LA CORTE SI SCHIERA CONTRO IL FENOMENO DEL TURISMO SOCIALE: LA SENTENZA DANO

Con sentenza dell’11 novembre 2014, la Corte di giustizia, in Grande Sezione, seguendo le conclusioni dell’avvocato generale Melchior Wathelet, ha affermato la compatibilità con il diritto UE della normativa tedesca che nega prestazioni sociali non contributive ai cittadini di altri Stati membri, allorché questi non godano di un diritto di soggiorno in forza della direttiva 2004/38 nello Stato membro ospitante.

Tale pronuncia è stata resa su rinvio pregiudiziale del tribunale sociale di Lipsia, adito da due cittadini rumeni, la signora Dano e suo figlio, soggiornanti da diversi anni in Germania, che, avverso il diniego della concessione di prestazioni sociali per indigenti, invocavano il principio comunitario di non discriminazione.

A giudizio della Corte, i cittadini di altri Stati membri economicamente inattivi soggiornanti nel Paese ospitante da più di tre mesi ma da meno di cinque anni, possono richiedere la parità di trattamento con i cittadini nazionali sancito dalla direttiva 2004/38/CE e dal regolamento sul coordinamento dei sistemi di sicurezza sociale n. 883/2004, per quanto riguarda il diritto alle prestazioni sociali, solo se beneficiano del diritto di soggiorno ai sensi della direttiva, ossia se dispongono di risorse economiche sufficienti, per non divenire un onere a carico del sistema di assistenza sociale dello Stato ospitante. Siffatta potenziale disparità trova fondamento nel rapporto instaurato dalla direttiva tra la necessità di disporre di risorse economiche sufficienti quale condizione di soggiorno e l’esigenza di non creare un onere per il sistema di assistenza sociale degli Stati membri. Ne discende che uno Stato membro deve avere la possibilità di negare la concessione di prestazioni sociali a cittadini che esercitino la libera circolazione con l’unico fine di ottenere il beneficio dell’aiuto sociale di un altro Stato membro, pur non disponendo delle risorse sufficienti per poter rivendicare il beneficio del diritto di soggiorno.

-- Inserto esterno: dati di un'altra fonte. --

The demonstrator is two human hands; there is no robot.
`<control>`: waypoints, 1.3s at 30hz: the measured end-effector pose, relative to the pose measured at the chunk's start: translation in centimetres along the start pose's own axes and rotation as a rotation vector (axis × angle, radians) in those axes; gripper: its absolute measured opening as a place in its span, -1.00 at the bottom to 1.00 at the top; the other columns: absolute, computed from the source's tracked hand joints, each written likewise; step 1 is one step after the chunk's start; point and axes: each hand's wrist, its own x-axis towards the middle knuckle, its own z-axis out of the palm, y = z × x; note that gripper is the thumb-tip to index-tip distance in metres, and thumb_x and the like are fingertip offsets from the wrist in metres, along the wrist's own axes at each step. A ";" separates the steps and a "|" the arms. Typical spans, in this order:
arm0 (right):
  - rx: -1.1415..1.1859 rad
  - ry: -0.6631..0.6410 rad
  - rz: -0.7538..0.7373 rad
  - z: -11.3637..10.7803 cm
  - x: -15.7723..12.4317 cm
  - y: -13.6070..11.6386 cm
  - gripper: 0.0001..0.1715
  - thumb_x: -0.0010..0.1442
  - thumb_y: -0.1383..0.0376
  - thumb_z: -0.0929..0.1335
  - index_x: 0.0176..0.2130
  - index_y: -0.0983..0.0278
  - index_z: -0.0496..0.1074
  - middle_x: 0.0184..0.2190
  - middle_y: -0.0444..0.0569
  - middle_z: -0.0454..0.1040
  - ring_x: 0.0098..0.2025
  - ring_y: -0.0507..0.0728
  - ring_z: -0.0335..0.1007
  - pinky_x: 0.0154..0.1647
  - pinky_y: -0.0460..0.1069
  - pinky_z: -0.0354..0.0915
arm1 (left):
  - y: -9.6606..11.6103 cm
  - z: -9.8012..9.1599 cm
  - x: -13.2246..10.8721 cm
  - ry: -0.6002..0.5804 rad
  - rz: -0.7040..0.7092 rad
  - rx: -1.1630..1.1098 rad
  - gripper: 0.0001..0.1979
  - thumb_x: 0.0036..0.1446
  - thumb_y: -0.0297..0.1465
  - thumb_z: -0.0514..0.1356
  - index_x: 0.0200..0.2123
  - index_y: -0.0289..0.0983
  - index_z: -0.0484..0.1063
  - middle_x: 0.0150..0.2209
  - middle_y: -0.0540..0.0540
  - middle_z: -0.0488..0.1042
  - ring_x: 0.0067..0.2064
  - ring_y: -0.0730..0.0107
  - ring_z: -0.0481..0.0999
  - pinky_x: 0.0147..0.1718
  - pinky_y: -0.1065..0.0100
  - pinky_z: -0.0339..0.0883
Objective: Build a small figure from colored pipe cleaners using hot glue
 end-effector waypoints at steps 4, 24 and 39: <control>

La Corte sbarra poi la strada all’invocabilità della Carta dei diritti fondamentali e del principio di non discriminazione ivi contenuto, escludendo che si tratti di una situazione di attuazione del diritto UE ex art. 51 Carta, dato che la concessione delle prestazioni sociali in questione è regolata dal diritto nazionale.

Questa sentenza rappresenta solo l’ultimo esempio del rigore interpretativo che ha contraddistinto la giurisprudenza europea sulla mobilità del cittadino negli ultimi tempi (cfr. Sanna, la crisi economica impone restrizioni alla libera circolazione delle persone?). Pone però degli interrogativi non trascurabili quanto alla portata attuale del diritto fondamentale alla libera circolazione: la Corte, infatti, chiamata a prendere posizione (politica?) nella lotta al c.d turismo sociale pare trascurare la necessità di una valutazione globale dell’onere che, concretamente, la concessione della prestazione rappresenterebbe per il sistema di assistenza sociale nazionale nel suo complesso, il principio di proporzionalità, nonché il principio della solidarietà finanziaria dei cittadini dello Stato ospitante verso quelli degli altri Stati membri(Brey, causa C-140/12, parr. 64 e 72).